Sem sombras

Artistas queer trazem novas perspectivas a Moçambique

As curadoras Onyịnye Alheri e Carolina Policarpo exibem colaborações entre artistas de Moçambique, Nigéria e Angola.

Conectando seres naturais e espirituais, as obras de Ana Machava enfatizam a luta de mulheres queer e sua necessidade de ter espaços mais seguros. Em suas fotografias, as cores são usadas para representar a natureza como essência da existência humana e da divindade que é mulher. As fotografias são tiradas de diversos ângulos e captam expressões faciais neutras de quem vive e se reencontra com outros seres.

Géssica Stagno apresenta ao público um jogo assertivo de cores fortes e vibrantes que retrata a viagem de um ser que, através desses tons fortes, liberta-se do medo e busca a aceitação e um lugar de pertencimento. Combinando técnicas à base de tinta a óleo e tinta acrílica, Stagno traça a narrativa a partir de uma visão holística, trazendo vários sentimentos em uma única imagem: dor, alegria e amor.

Yuck Miranda protagonizou Zita, uma performance épica, interpretando a personagem homônima, que expressa as dores que as pessoas das comunidades LGBTQIA+ enfrentam diariamente. Em sua performance, Miranda deu a ênfase à violência enfrentada pelas pessoas que se assumem como “diferentes’’ daquilo que é aceito pela sociedade. Uma mistura de música, teatro e canto, a performance refletiu a violência protagonizada por pessoas próximas que acreditam que as pessoas LGBTQIA+ não merecem respeito, o que resulta em que sejam alvos de injúrias ao longo de sua vida.

Dentro do mesmo espaço, o público pôde se conectar a fones de ouvido e escutar à performance poética de Eliana N’Zualo no filme Cartas de amor para meninas mal comportadas.

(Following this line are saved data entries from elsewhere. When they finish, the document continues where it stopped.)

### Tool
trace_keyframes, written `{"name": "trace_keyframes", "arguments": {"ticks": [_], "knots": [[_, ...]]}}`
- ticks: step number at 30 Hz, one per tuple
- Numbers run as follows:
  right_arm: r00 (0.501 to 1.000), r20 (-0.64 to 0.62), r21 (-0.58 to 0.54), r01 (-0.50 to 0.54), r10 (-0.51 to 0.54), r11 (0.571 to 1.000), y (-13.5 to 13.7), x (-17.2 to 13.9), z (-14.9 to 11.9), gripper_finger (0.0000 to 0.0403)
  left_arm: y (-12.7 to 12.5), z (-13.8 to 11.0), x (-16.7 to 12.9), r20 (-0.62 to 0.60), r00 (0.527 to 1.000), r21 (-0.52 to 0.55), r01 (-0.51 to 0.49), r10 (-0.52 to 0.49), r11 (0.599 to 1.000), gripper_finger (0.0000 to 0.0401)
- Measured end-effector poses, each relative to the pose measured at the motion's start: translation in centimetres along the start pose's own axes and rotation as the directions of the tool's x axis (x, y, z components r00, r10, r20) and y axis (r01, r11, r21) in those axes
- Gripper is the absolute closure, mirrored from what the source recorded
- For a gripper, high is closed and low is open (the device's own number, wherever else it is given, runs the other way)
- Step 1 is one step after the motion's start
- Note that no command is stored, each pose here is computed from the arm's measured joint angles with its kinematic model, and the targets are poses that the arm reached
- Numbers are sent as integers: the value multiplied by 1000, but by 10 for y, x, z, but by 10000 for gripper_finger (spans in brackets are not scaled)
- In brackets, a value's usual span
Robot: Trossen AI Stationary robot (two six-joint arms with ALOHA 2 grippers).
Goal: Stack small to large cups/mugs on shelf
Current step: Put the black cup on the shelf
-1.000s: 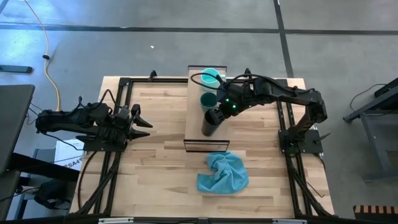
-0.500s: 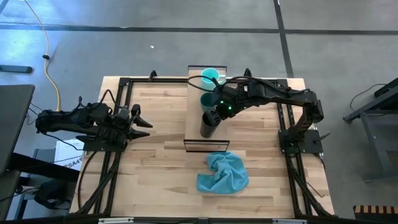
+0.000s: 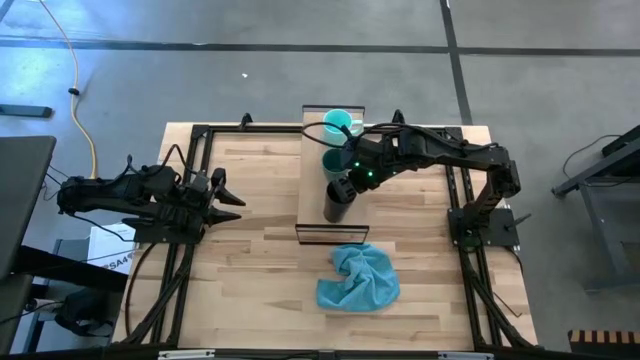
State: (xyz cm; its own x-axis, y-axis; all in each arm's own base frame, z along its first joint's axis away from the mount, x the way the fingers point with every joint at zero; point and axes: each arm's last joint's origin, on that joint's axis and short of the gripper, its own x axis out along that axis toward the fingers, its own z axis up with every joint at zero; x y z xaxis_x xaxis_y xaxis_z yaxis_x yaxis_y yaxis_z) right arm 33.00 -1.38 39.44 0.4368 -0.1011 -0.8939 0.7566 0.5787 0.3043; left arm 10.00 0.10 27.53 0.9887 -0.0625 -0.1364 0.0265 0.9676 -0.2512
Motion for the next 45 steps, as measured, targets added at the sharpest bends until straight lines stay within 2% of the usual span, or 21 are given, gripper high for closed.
{"name": "trace_keyframes", "arguments": {"ticks": [31, 45], "knots": [[999, -7, -17, -33, 33, 999, 2, 0, 1, 402, 0, 0, 0, -2, 1000, 1, 0, 0, 1000, 238], [999, -5, -13, -32, 32, 999, 1, 0, 2, 370, 0, -1, 0, -7, 1000, 2, -1, 1, 1000, 238]]}}
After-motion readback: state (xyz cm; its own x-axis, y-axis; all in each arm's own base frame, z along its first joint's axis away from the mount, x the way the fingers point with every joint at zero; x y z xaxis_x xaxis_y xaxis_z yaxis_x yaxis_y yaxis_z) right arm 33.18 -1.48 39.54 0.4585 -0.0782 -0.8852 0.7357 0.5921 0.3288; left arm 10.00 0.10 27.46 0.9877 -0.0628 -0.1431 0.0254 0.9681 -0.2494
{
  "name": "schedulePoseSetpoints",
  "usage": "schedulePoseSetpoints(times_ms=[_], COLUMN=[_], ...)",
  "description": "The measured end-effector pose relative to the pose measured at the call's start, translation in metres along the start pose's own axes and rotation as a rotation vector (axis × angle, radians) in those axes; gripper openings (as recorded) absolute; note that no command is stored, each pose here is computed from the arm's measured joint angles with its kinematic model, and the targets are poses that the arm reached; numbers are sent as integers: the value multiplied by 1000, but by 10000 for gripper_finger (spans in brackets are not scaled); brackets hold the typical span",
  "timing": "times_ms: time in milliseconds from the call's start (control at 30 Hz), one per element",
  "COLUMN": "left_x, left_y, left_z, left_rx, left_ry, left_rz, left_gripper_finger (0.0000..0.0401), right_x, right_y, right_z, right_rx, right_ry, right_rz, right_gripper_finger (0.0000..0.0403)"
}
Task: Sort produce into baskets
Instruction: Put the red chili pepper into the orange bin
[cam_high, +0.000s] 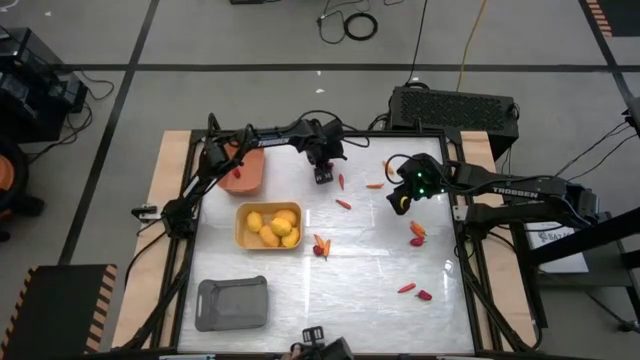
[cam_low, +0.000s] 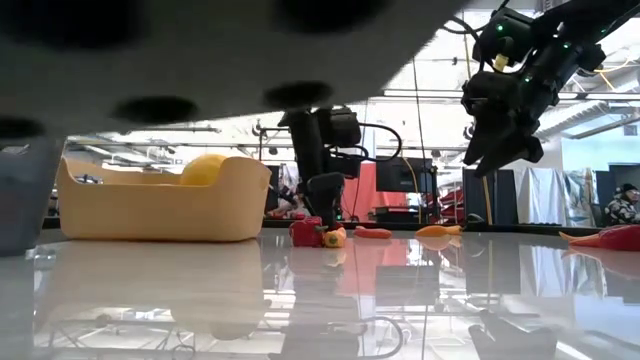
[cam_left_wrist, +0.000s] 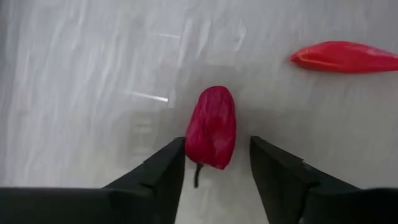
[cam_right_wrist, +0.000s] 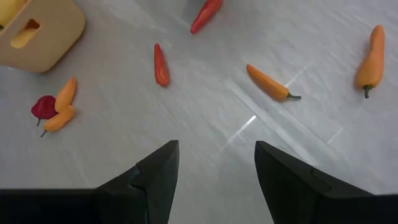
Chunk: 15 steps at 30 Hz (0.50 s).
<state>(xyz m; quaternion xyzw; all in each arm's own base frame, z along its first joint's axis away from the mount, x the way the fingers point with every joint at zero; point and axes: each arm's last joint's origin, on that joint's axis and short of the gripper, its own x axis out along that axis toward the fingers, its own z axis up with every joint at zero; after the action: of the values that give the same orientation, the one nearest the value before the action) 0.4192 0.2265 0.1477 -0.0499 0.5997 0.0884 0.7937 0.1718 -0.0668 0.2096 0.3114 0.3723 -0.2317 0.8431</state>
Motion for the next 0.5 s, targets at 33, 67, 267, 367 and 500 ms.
schedulePoseSetpoints(times_ms=[33, 67, 267, 367, 500], left_x=[0, 0, 0, -3, -6], left_y=[0, 0, 1, 3, 6], left_z=[0, 0, 0, 0, -1], left_rx=[-1, -1, -47, -58, -63], left_ry=[3, 5, 0, -6, -3], left_rz=[-1, -1, 6, 9, 23], left_gripper_finger=[168, 159, 110, 89, 66], right_x=[0, 0, 0, 0, 0], right_y=[0, 0, 0, 0, 0], right_z=[0, 0, 0, 0, 0], right_rx=[0, 0, 0, 0, 0], right_ry=[0, 0, 0, 0, 0], right_rz=[0, 0, 0, 0, 0], right_gripper_finger=[203, 203, 203, 203, 203])
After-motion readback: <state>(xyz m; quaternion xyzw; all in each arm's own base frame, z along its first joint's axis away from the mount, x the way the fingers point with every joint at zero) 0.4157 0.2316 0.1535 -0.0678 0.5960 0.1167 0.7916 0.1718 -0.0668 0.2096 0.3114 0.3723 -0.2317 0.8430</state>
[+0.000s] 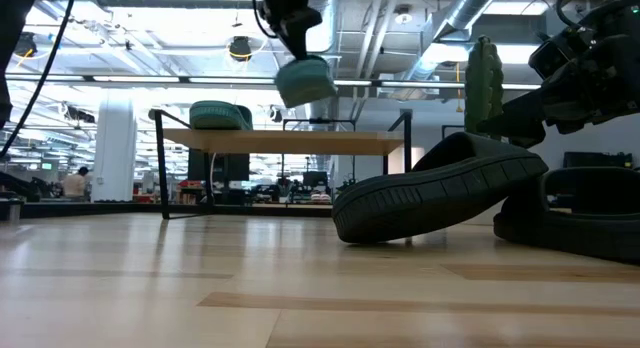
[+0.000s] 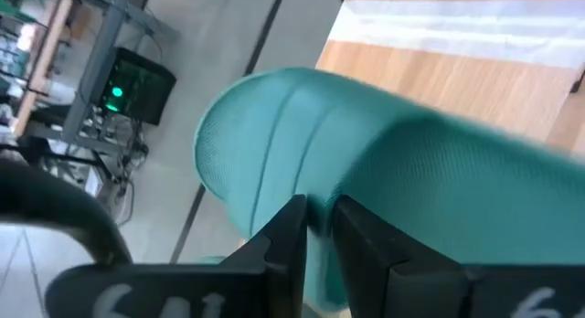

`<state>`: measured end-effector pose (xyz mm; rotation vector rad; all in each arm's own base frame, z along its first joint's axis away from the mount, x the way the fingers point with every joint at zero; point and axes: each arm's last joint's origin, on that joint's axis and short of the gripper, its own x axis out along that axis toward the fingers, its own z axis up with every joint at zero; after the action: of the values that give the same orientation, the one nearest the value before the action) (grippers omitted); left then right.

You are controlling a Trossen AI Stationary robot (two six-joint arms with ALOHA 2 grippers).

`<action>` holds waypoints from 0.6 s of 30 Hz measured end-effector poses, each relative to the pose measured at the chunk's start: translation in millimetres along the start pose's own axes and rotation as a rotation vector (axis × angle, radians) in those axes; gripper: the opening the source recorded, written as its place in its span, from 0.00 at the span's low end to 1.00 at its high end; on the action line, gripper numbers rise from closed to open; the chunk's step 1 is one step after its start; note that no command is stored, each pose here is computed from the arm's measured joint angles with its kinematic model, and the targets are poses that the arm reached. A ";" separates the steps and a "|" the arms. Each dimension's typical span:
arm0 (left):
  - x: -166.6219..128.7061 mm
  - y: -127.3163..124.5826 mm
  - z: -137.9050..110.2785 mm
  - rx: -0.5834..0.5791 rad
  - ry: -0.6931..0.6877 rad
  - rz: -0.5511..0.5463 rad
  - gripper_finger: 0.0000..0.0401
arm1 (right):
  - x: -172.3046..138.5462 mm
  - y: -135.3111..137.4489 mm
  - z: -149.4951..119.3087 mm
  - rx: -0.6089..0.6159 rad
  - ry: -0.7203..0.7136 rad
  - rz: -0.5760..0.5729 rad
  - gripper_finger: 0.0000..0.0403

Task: Pick and place slides into the shelf
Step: Put the light blue slide on the shelf

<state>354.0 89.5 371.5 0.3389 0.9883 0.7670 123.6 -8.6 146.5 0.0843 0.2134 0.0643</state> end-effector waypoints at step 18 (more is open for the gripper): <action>17.2 22.1 -12.0 -0.039 0.105 0.005 0.11 | 0.0 0.0 0.0 0.000 0.000 0.000 0.62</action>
<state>339.9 116.3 367.3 0.2695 1.0704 0.8138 123.6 -8.6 146.5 0.0843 0.2134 0.0639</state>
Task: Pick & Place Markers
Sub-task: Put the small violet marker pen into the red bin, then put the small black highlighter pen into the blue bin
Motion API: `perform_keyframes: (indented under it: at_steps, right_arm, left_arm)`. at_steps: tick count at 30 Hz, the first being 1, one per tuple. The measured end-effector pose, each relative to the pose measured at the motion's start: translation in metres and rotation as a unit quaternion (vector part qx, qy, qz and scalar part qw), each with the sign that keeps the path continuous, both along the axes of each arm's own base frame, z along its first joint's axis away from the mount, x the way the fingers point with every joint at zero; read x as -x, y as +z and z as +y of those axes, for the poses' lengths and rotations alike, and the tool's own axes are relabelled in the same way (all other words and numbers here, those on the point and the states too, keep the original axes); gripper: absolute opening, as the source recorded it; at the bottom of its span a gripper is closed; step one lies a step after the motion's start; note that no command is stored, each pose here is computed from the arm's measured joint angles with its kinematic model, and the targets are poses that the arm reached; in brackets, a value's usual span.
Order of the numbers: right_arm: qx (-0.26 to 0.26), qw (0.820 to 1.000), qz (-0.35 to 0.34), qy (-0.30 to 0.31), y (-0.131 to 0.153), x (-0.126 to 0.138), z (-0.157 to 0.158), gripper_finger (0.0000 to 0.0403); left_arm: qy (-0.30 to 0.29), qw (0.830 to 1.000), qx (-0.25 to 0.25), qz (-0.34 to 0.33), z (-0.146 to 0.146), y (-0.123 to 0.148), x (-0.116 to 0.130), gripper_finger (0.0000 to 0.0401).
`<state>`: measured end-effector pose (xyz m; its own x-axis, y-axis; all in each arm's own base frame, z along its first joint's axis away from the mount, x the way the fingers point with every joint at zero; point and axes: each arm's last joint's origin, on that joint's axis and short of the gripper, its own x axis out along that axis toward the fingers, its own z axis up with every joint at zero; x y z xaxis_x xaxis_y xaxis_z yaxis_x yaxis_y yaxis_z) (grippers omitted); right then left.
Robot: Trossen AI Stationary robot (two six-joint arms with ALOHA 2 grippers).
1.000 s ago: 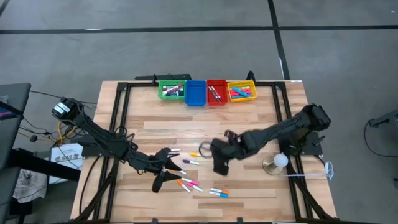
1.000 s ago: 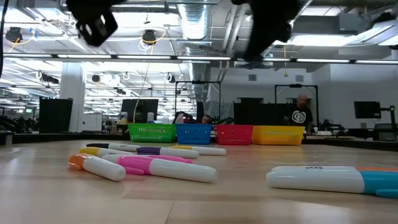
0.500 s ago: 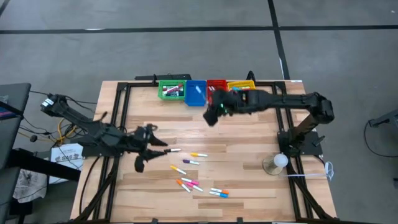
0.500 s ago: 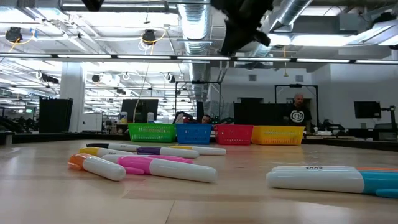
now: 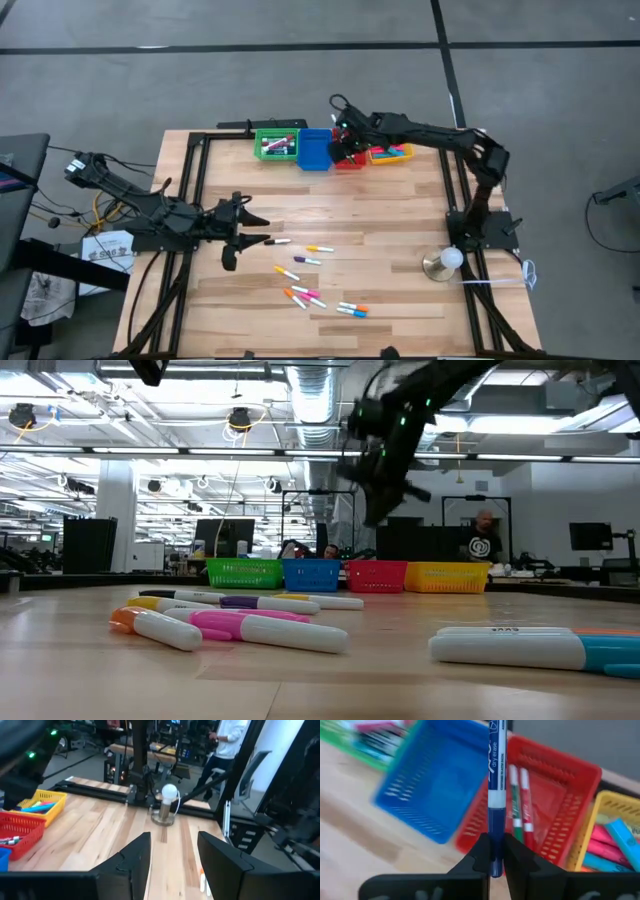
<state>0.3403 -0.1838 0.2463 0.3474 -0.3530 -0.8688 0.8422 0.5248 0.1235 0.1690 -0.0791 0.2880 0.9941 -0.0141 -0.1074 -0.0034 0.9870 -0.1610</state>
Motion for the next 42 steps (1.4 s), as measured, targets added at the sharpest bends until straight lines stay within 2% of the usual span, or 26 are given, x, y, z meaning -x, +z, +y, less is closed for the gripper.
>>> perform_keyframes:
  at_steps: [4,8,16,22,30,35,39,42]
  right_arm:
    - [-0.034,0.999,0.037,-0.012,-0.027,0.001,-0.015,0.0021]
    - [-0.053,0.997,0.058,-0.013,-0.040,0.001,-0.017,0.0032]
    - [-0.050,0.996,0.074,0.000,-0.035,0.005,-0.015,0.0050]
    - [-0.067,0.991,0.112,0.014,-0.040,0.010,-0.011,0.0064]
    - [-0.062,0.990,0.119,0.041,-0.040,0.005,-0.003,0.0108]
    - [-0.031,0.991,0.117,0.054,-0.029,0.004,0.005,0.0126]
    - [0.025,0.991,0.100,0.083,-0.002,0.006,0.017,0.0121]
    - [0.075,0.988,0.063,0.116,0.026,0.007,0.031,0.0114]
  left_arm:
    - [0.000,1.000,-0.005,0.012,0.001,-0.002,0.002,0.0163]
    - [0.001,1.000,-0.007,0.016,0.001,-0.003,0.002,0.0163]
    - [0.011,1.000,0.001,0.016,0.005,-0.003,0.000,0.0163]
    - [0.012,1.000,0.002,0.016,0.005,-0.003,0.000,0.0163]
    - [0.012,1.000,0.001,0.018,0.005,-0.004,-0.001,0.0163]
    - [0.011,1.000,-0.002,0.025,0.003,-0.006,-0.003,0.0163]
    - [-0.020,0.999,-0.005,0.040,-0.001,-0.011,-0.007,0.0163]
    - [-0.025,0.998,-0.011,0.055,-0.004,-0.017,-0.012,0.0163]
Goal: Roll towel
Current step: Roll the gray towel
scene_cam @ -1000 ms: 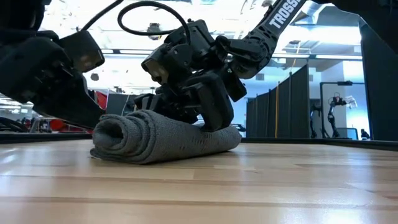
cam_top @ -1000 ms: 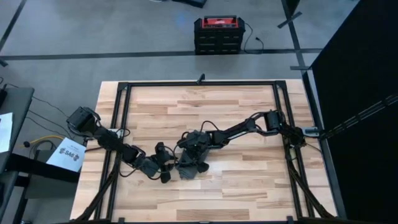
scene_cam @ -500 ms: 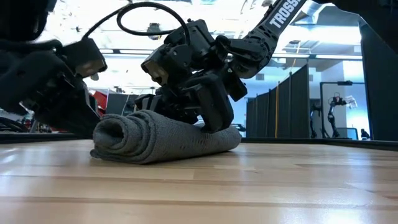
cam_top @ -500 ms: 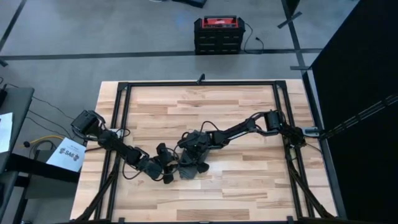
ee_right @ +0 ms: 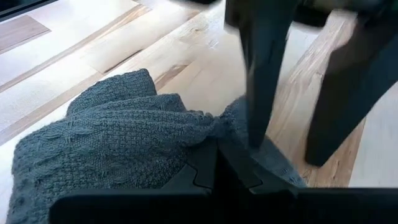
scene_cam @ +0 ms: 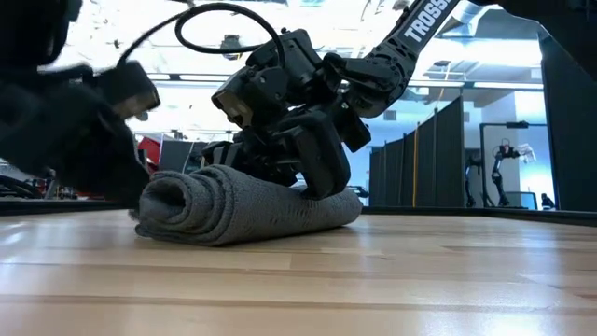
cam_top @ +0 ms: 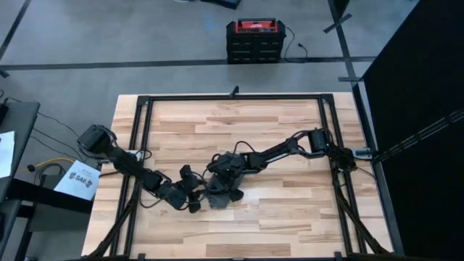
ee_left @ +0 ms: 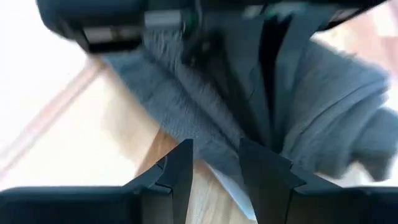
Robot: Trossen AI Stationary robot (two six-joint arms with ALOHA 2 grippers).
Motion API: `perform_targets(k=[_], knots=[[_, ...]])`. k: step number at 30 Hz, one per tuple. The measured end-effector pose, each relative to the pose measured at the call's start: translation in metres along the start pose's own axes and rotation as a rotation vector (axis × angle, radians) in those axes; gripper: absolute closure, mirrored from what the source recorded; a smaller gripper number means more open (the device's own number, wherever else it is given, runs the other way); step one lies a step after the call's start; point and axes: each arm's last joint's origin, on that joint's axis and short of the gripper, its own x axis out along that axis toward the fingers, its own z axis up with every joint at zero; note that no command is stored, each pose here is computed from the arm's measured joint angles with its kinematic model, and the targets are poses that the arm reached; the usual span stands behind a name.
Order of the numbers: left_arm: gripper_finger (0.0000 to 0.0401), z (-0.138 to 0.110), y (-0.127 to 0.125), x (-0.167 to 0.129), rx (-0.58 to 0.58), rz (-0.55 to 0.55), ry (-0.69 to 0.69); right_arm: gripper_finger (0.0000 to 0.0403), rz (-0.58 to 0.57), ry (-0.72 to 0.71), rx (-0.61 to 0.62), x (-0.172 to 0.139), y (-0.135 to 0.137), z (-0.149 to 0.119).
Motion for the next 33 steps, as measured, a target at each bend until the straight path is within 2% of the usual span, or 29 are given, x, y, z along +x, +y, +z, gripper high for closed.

Exibido em uma tela, o filme combina música e poesia para contar histórias de mulheres destemidas que imaginam e criam outras mulheres, e abominam a violência.

As múltiplas perspectivas da exposição permitem leituras diversas e pertinentes, amplas e reveladoras, à medida em que os confrontos são estabelecidos. Adotar a arte como um meio de comunicação é sustentar o objetivo de gerar reflexão, concentrando-se nas relações que podem ser estabelecidas dentro das mais variadas disciplinas de um campo específico. A  exposição mostrou o potencial que diversas formas de arte têm de coexistir no mesmo espaço, uma complementando a outra. Embora cada uma delas tenha sua própria forma de traçar sua narrativa e mostrar sua visão das coisas, a mensagem de esperança que o grupo de artistas procuram trazer é a de um mundo tolerante, sem violência e baseado no respeito mútuo.

De acordo com os dados de 2016 do Afrobarometer, organização não-governamental fundada em 1999 com o objetivo de coletar dados estatísticos em mais de 35 países na África, Moçambique é um dos dez países mais tolerantes em relação à homossexualidade. Mas isso certamente não é o suficiente, uma vez que as pessoas LGBTQIA+ continuam a enfrentar a violência e o preconceito. Só para dar uma ideia, a descriminalização da homossexualidade só foi revista no código penal em 2014. Podemos dizer que ainda há muito a ser feito para garantir a protecção e os direitos das comunidades queer.

A LAMBDA, Associação Moçambicana de Defesa das Minorias Sexuais, uma das maiores organizações de luta pela proteção e pelos direitos da comunidade queer em Moçambique, destaca os maiores problemas que a comunidade enfrenta: os mais marcantes são o estigma social e o acesso limitado à saúde, à educação e ao trabalho. O diretor da LAMBDA Roberto Paulo destaca o quão perturbadora é essa descoberta, considerando que todo ser humano deveria ter o direito de escolher como quer viver sem temer a exclusão social.

A psicanalista Joyce McDougall escreveu: “Todo ser humano tem o direito de pertencer a ambos os sexos, alimentando a fantasia de possuir sexualmente e identificar-se simultaneamente com homens e mulheres.” Para garantir essa equidade, precisamos criar políticas públicas que combatam a discriminação de todo tipo, aumentar a participação de minorias em processos políticos relativos ao acesso à educação e ao trabalho, e corrigir todas as formas de desigualdade, preconceito baseado em origem, raça, sexo, cor, idade, e qualquer outra forma de discriminação. Essa é a perspectiva que o grupo de artistas queer trouxe a Sem Sombras.

Sem sombras venceu a chamada internacional promovida pela apexart em 2022-2023. A exposição foi realizada no centro cultural Sabura, na Rua José Mateus #185, Maputo, e esteve em cartaz dos dias 25 de fevereiro a 25 de março de 2023.

Lorna Zita é gestora cultural e escritora. Ela vive em Moçambique e participou do programa de mentorias da C& em 2022.